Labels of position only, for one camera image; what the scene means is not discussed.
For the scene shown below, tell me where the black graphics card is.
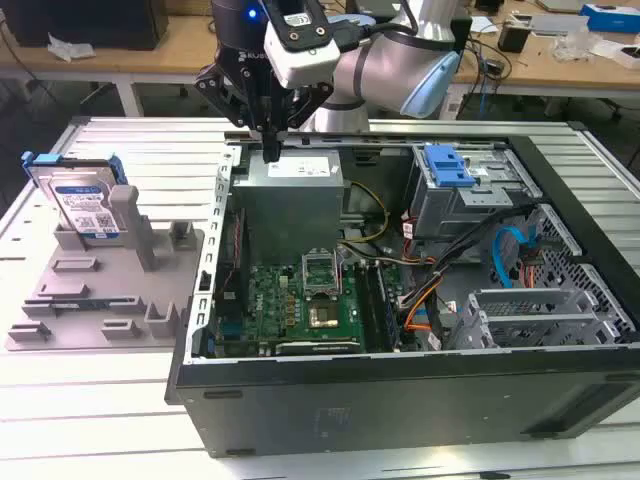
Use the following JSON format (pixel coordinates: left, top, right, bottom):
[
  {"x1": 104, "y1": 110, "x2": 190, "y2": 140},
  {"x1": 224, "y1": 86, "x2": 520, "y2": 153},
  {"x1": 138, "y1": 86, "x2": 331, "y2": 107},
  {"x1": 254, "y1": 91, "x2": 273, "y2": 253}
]
[{"x1": 259, "y1": 339, "x2": 362, "y2": 357}]

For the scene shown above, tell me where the black PC case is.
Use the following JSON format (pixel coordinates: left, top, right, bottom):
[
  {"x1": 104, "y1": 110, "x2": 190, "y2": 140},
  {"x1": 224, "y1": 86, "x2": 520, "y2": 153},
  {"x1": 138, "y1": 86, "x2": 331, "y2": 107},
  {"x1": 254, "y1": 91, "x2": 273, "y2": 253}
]
[{"x1": 164, "y1": 122, "x2": 640, "y2": 459}]

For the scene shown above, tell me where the blue network cable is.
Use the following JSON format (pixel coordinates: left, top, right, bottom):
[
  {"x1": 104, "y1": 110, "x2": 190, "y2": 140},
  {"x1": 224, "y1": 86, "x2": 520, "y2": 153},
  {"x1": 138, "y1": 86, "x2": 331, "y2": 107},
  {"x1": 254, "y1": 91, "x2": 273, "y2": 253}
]
[{"x1": 477, "y1": 49, "x2": 491, "y2": 119}]

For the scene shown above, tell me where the silver disk bay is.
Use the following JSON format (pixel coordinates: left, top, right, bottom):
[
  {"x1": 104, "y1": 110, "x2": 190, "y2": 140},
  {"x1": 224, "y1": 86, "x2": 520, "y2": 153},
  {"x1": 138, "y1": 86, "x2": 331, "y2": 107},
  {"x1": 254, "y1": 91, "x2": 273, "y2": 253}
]
[{"x1": 444, "y1": 287, "x2": 624, "y2": 351}]

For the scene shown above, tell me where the black tower computer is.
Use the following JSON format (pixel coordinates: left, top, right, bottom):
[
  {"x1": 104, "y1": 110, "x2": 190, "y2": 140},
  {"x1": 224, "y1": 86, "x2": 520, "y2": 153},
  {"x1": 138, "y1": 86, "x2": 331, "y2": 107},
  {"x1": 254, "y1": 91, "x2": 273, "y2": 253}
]
[{"x1": 449, "y1": 13, "x2": 474, "y2": 59}]

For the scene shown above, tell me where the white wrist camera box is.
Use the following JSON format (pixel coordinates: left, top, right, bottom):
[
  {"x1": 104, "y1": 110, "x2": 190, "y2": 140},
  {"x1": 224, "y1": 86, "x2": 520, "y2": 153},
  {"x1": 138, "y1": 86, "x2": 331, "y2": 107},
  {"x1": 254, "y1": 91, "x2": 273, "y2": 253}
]
[{"x1": 263, "y1": 0, "x2": 342, "y2": 90}]

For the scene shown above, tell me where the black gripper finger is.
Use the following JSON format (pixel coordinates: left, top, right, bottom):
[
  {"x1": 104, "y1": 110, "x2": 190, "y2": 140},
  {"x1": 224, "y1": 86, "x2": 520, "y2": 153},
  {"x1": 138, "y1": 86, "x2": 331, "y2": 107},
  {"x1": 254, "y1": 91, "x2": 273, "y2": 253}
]
[
  {"x1": 271, "y1": 83, "x2": 334, "y2": 163},
  {"x1": 195, "y1": 63, "x2": 273, "y2": 163}
]

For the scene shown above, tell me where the wooden workbench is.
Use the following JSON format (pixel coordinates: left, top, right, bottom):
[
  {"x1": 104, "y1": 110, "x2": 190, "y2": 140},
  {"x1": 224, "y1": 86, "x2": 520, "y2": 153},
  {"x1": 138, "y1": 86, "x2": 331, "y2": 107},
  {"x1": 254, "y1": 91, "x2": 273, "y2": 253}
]
[{"x1": 0, "y1": 12, "x2": 640, "y2": 119}]

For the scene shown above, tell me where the silver power supply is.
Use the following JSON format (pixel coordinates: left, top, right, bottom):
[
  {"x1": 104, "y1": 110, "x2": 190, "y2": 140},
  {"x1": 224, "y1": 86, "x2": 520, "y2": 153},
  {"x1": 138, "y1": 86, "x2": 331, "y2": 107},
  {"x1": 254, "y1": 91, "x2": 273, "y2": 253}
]
[{"x1": 230, "y1": 149, "x2": 346, "y2": 266}]

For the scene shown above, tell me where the gray parts rack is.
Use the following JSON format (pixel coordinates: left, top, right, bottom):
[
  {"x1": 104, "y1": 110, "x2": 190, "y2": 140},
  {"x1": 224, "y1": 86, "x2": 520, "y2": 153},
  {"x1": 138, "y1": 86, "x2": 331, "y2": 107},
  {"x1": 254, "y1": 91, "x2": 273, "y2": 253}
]
[{"x1": 3, "y1": 184, "x2": 207, "y2": 354}]

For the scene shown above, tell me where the hard disk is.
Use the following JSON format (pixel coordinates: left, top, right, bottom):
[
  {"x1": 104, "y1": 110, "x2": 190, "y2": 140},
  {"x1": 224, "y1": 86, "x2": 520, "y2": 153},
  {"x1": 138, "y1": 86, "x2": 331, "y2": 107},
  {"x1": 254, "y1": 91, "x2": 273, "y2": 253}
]
[{"x1": 20, "y1": 152, "x2": 126, "y2": 240}]

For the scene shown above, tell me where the RAM stick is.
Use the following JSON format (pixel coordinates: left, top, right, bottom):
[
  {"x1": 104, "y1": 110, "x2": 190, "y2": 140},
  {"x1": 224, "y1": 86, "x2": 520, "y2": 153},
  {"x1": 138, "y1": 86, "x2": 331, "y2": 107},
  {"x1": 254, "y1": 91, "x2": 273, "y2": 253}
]
[{"x1": 49, "y1": 297, "x2": 137, "y2": 309}]

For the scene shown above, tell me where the silver optical drive cage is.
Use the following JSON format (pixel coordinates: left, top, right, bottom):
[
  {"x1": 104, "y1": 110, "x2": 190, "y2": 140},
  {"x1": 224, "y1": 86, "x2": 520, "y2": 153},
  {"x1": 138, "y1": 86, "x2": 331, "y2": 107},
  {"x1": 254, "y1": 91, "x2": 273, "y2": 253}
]
[{"x1": 404, "y1": 142, "x2": 544, "y2": 241}]

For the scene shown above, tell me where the orange red power wire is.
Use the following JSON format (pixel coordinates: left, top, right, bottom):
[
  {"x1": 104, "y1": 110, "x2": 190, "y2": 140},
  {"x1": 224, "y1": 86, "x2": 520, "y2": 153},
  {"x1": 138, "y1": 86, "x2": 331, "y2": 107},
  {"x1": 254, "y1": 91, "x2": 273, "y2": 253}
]
[{"x1": 403, "y1": 279, "x2": 441, "y2": 334}]

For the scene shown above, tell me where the blue data wire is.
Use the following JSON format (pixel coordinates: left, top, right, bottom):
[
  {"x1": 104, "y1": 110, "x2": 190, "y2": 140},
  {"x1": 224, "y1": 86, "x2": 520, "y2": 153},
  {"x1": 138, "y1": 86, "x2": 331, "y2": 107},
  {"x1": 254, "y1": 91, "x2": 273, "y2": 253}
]
[{"x1": 492, "y1": 225, "x2": 539, "y2": 290}]

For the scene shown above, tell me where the green motherboard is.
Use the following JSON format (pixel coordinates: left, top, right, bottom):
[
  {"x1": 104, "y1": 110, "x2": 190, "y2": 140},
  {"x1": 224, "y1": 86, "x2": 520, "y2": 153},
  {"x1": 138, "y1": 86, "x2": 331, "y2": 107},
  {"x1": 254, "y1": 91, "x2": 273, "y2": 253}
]
[{"x1": 214, "y1": 259, "x2": 416, "y2": 359}]

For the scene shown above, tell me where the crumpled clear plastic wrap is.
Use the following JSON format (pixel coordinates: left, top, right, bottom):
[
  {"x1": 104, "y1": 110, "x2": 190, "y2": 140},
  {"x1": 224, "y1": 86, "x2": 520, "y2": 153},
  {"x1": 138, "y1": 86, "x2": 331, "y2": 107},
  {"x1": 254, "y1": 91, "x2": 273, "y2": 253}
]
[{"x1": 552, "y1": 29, "x2": 601, "y2": 61}]

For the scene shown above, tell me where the black camera cable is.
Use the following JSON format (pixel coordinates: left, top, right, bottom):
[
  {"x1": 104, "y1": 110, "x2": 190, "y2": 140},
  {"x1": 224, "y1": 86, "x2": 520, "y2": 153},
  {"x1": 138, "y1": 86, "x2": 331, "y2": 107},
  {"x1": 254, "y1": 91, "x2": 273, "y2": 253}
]
[{"x1": 327, "y1": 0, "x2": 421, "y2": 51}]

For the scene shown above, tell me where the flat gray device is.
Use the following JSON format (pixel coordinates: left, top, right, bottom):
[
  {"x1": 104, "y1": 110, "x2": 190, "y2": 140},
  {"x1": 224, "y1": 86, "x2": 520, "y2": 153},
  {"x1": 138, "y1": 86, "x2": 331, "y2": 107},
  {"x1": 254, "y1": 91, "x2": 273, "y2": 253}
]
[{"x1": 529, "y1": 12, "x2": 591, "y2": 36}]

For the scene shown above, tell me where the CPU socket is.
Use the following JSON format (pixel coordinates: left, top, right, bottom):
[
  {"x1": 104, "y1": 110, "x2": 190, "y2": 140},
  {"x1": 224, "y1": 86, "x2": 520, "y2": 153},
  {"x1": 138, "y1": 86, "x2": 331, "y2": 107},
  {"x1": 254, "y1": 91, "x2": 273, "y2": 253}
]
[{"x1": 307, "y1": 299, "x2": 342, "y2": 331}]

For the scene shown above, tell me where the black computer box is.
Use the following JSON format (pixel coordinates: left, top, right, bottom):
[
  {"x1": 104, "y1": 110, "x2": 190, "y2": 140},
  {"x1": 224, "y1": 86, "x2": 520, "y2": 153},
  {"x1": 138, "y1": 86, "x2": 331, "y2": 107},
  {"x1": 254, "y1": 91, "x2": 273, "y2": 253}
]
[{"x1": 0, "y1": 0, "x2": 170, "y2": 51}]

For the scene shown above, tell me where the blue plastic cage latch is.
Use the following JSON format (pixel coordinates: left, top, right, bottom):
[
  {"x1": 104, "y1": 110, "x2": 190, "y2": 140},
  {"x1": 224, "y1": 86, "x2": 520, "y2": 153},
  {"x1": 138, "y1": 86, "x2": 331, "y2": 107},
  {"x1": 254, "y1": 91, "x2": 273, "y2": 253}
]
[{"x1": 423, "y1": 143, "x2": 476, "y2": 189}]

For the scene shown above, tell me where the blue cardboard box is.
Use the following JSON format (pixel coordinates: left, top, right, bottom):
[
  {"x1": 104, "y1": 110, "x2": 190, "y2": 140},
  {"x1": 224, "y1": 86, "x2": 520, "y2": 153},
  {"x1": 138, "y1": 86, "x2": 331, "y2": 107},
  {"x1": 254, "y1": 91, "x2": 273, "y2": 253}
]
[{"x1": 579, "y1": 3, "x2": 640, "y2": 34}]

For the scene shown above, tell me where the small black cube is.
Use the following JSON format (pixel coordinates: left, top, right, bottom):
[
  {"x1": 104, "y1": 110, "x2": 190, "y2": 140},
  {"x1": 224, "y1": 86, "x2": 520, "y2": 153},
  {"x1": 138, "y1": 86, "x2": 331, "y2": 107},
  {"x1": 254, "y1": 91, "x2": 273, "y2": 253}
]
[{"x1": 498, "y1": 22, "x2": 532, "y2": 54}]

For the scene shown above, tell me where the small white box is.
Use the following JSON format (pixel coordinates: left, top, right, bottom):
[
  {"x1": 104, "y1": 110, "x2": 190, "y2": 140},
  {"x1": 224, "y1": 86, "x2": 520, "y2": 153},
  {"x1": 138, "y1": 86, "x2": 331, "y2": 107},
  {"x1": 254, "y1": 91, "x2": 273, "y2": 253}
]
[{"x1": 599, "y1": 39, "x2": 640, "y2": 69}]

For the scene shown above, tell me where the yellow black wire bundle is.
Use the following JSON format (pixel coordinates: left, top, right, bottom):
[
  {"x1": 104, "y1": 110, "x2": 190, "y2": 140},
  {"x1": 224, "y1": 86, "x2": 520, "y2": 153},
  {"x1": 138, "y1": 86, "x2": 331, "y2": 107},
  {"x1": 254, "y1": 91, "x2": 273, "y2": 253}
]
[{"x1": 347, "y1": 180, "x2": 394, "y2": 246}]

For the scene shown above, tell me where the metal socket cover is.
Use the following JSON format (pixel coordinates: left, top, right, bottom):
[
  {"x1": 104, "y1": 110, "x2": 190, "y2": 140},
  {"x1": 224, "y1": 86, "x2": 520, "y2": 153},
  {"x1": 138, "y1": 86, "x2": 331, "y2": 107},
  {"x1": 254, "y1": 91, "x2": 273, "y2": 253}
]
[{"x1": 301, "y1": 249, "x2": 342, "y2": 299}]

◆ ◆ ◆ ◆

▶ TASK PROMPT
The lines you return should be those above that contain the word "silver", every one of them.

▶ RESULT BELOW
For the scene shown above, tell me where the silver disk bay is.
For the scene shown above, tell me where the silver power supply is.
For the scene shown above, tell me where the silver optical drive cage is.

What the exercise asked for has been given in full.